▶ _WHAT YOU SHOULD DO_: Copy word for word the lines of the records below, beginning at the one with "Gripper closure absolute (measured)" and finishing at the one with "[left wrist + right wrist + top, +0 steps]", ends included, but none of the pictures.

▶ _GIVEN RECORDS_:
=== Begin Enclosure ===

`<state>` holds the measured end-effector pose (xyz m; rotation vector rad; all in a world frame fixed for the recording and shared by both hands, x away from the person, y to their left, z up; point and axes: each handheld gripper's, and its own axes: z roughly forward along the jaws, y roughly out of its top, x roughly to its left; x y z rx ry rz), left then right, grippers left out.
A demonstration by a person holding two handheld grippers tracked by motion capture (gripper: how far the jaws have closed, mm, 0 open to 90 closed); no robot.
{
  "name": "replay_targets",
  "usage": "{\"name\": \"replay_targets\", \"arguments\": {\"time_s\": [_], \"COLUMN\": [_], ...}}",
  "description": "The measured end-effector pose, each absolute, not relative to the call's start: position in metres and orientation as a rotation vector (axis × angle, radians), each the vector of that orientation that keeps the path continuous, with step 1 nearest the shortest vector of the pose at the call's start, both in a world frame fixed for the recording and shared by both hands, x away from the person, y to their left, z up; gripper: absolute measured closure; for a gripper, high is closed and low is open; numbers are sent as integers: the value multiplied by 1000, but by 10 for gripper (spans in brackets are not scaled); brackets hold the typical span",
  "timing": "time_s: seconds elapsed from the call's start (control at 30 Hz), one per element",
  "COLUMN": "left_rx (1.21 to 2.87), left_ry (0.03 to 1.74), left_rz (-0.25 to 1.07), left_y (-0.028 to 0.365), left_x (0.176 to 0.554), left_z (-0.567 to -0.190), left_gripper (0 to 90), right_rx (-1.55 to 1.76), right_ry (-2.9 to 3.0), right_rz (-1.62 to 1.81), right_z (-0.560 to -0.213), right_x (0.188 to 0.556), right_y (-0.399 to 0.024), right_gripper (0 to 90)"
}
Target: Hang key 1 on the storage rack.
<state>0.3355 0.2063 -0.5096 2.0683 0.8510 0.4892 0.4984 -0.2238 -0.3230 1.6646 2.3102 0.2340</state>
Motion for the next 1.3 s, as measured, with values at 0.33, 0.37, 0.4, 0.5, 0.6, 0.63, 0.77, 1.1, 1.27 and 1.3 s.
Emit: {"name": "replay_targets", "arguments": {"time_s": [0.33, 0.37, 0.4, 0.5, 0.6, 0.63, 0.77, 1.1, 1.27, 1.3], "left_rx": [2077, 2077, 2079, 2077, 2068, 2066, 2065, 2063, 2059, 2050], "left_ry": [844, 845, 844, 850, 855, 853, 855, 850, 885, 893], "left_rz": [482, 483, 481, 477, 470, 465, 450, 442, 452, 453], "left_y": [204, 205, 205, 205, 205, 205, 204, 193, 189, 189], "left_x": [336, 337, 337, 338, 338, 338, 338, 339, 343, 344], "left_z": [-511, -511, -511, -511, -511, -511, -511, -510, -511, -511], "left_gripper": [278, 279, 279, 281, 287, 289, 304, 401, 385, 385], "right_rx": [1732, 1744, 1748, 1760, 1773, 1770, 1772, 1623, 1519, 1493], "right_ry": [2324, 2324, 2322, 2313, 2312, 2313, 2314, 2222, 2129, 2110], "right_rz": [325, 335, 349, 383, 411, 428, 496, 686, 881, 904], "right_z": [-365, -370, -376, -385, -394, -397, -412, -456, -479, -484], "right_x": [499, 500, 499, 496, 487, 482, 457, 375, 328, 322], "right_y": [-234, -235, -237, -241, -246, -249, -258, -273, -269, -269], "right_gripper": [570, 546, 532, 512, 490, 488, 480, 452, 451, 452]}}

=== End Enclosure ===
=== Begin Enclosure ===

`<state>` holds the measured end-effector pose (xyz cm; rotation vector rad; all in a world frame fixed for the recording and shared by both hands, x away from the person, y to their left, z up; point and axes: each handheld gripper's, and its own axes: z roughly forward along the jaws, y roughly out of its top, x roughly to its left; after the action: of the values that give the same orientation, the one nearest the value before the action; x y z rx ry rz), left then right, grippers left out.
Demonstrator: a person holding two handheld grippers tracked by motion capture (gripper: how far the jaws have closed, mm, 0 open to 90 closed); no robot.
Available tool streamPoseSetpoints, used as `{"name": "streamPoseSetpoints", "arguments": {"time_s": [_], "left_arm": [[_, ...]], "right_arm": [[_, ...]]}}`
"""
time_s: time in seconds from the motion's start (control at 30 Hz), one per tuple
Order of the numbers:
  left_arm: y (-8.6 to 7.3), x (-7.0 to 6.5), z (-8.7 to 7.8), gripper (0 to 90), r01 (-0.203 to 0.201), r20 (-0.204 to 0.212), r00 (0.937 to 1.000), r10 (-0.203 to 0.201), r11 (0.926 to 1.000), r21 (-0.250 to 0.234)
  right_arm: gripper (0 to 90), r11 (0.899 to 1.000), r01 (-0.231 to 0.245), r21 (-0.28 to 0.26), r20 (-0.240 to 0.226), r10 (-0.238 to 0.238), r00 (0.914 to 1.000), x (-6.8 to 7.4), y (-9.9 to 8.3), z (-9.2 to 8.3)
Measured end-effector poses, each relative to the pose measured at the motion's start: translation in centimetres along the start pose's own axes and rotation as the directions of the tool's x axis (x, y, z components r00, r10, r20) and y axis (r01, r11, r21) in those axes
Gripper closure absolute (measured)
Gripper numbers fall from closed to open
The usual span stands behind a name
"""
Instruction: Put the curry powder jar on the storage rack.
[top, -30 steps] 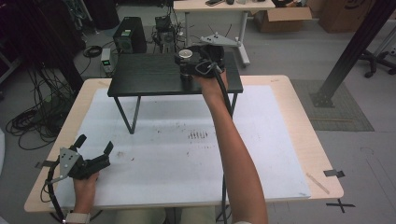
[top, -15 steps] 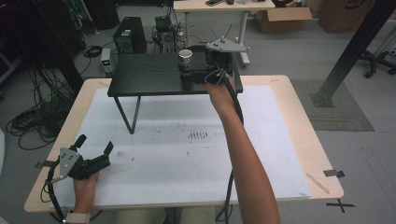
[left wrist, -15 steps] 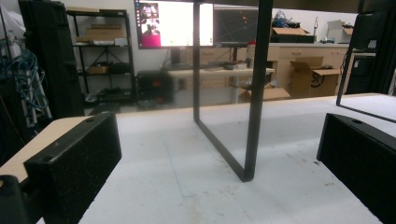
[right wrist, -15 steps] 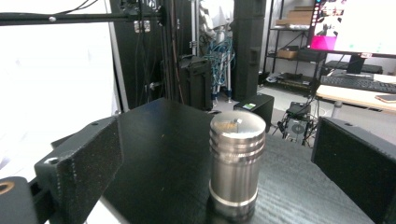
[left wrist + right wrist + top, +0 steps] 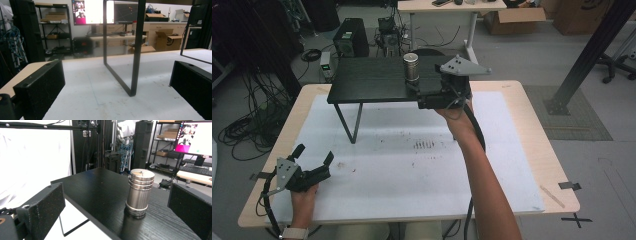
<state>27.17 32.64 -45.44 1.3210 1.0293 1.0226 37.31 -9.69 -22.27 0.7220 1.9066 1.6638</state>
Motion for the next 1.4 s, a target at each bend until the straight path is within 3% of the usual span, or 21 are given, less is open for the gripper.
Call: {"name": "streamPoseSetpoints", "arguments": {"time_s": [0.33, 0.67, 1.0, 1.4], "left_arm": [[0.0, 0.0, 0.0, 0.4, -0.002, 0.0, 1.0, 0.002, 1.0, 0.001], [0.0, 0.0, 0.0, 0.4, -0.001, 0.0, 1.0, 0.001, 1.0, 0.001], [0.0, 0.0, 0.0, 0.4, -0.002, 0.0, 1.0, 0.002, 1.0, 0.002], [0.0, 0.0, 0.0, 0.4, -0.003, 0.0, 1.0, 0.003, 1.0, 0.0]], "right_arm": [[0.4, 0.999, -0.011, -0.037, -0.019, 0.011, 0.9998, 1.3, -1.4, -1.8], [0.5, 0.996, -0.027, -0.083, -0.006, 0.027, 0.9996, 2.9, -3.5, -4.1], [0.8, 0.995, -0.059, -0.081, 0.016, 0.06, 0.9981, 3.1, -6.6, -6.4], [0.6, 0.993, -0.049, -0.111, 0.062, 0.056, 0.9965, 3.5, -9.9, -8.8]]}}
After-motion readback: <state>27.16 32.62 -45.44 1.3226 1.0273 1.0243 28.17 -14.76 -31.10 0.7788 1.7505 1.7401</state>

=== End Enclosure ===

▶ _RESULT OF THIS EXERCISE_:
Gripper closure absolute (measured)
Gripper numbers fall from closed to open
The usual span stands behind a name
"""
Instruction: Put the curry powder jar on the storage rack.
[top, -30 steps] 
[top, -15 steps] 
[left wrist, -15 steps] 
[right wrist, -15 steps] 
[left wrist + right wrist + top, +0 steps] 

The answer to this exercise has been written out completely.